Ramona se despertó
con las dulces notas de la primavera de Vivaldi taladrándole el
cerebro.
La directora de la
residencia no tenía mucha imaginación, o quizás pensaba que los
internos se renovaban con la suficiente frecuencia para no tener que
cambiar el hilo musical que actuaba de despertador. Ramona vivía
allí desde hacía casi cuatro años y había comprobado que la
sintonía musical de las mañanas cambiaba cada dos semanas, pero en
un ciclo muy corto, con lo cual al cabo de cuatro meses empezaban a
repetirse. Así que casi se podía adivinar la fecha del calendario
sin mirarlo. Así como la hora. Si había empezado a sonar la música
significaba que eran las ocho de la mañana.
No es que fuese
desagradable despertar con música, de hecho, era mucho mejor que el
zumbido de cualquier despertador; pero Ramona tenía dos cosas en
contra: una, que le recordaba a un horrible campamento de verano al
que había ido de niña, y otra, que tenía la firme convicción de
que, después de haber vivido más de ocho décadas, se había ganado
el derecho a despertarse cuando le diera la gana.
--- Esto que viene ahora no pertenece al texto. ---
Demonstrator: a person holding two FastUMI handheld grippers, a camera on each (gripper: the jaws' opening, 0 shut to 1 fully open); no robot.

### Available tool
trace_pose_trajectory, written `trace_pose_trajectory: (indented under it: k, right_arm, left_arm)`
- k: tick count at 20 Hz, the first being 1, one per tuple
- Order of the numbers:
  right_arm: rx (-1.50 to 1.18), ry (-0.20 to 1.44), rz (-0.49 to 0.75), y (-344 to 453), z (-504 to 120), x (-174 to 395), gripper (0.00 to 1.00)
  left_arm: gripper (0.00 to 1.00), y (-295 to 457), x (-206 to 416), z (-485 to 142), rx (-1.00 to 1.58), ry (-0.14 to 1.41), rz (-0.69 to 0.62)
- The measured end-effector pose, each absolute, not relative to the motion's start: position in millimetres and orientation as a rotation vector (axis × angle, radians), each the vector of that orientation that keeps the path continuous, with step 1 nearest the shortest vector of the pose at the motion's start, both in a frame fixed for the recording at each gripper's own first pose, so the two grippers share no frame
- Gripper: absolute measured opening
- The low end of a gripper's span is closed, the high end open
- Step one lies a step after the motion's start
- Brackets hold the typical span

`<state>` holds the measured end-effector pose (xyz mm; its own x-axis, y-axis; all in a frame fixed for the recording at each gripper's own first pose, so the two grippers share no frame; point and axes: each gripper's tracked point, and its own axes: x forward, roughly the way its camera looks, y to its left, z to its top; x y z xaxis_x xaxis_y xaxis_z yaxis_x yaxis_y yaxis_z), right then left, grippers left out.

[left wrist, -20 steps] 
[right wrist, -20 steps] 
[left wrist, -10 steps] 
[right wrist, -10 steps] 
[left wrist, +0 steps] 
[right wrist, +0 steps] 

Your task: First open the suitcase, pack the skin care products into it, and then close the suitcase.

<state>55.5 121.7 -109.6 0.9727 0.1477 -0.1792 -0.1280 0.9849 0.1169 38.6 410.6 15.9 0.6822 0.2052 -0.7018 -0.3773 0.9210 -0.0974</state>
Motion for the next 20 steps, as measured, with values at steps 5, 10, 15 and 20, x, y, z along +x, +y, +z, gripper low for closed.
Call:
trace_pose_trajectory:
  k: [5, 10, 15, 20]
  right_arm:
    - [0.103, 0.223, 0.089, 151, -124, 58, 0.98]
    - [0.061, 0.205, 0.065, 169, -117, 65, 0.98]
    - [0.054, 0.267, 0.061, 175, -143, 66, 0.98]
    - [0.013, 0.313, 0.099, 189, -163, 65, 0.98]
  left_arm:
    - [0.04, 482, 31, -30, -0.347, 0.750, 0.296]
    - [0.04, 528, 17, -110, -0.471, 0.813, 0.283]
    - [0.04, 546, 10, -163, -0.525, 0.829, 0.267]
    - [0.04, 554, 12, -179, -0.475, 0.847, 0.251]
Esto último había
intentado hacérselo entender a la directora que, aunque le había
dado la razón de forma condescendiente, también le había explicado
que era necesario por el bien común, por el buen funcionamiento del
Centro y para asegurar que todo el mundo pudiera recibir la atención
que necesitaba y merecía.
Así que el hilo
musical despertador seguía funcionando cada mañana en todas las
habitaciones, como en el campamento infantil, como en Gran Hermano, o
como en algunas cárceles.
Resignada, Ramona
puso en funcionamiento sus viejos huesos que, a su vez, hicieron
funcionar a sus viejos músculos para dirigirse al baño a ducharse y
acicalarse antes de bajar al comedor a desayunar. El dinero le había
permitido disfrutar de habitación para ella sola y baño privado, y
su determinación le permitía disfrutar del placer de asearse y
vestirse sin ayuda de nadie.
En el comedor,
Carmen y Aurora le habían guardado un sitio, como siempre, y fue a
ocuparlo dándoles los buenos días. Siempre llegaban antes que ella,
decían que cada vez dormían menos horas, que se despertaban muy
temprano, y Ramona las envidiaba. A ella no le ocurría, le gustaban
las mañanas en la cama tanto como cuando era joven.
- Noticia en el
purgatorio –dijo Carmen en un tono demasiado alto, antes de que sus
amigas la hicieran callar. Al personal no le gustaba que llamaran así
a la Residencia, que lucía el pomposo e irónico nombre de Centro
Residencial El Amanecer. Carmen, la pobre, era algo dura de oído, y
siempre hablaba un poco demasiado alto, por más que habían
practicado con ella cual era el volumen idóneo, sobre todo si
estaban en público.
- Esta madrugada he
visto salir un ataúd –continuó en susurros- pero no he podido
averiguar quién era. Seguimos sin saber quién gana la porra.
- Yo interrogaré a
la limpiadora, que lo suelta todo –dijo Aurora, cerca del oído de
Carmen para no tener que hablar alto.
“Bien”, pensó
Ramona, “ya tenemos entretenimiento para toda la mañana”.
Y es que las horas
se hacían muy largas. Había reflexionado sobre ello, sobre la
ironía de la vida, que había pasado en un suspiro, y ahora, cuando
su tiempo se estaba acabando, todo transcurría muy despacio,
simplemente viendo pasar los días y casi deseando que llegara por
fin el último.
Hubiera sido
horrible si no hubiese encontrado a aquellas dos compañeras de
travesuras, de pequeñas e inútiles rebeliones, como la botella de
coñac que se turnaban para esconder. Compartían una forma
sarcástica de ver la vida, que la hacía más llevadera.
No quería ni
pensar en el día que sus nombres estuvieran incluidos en la porra.
Ramona sólo deseaba que, llegado el caso, ganara el suyo.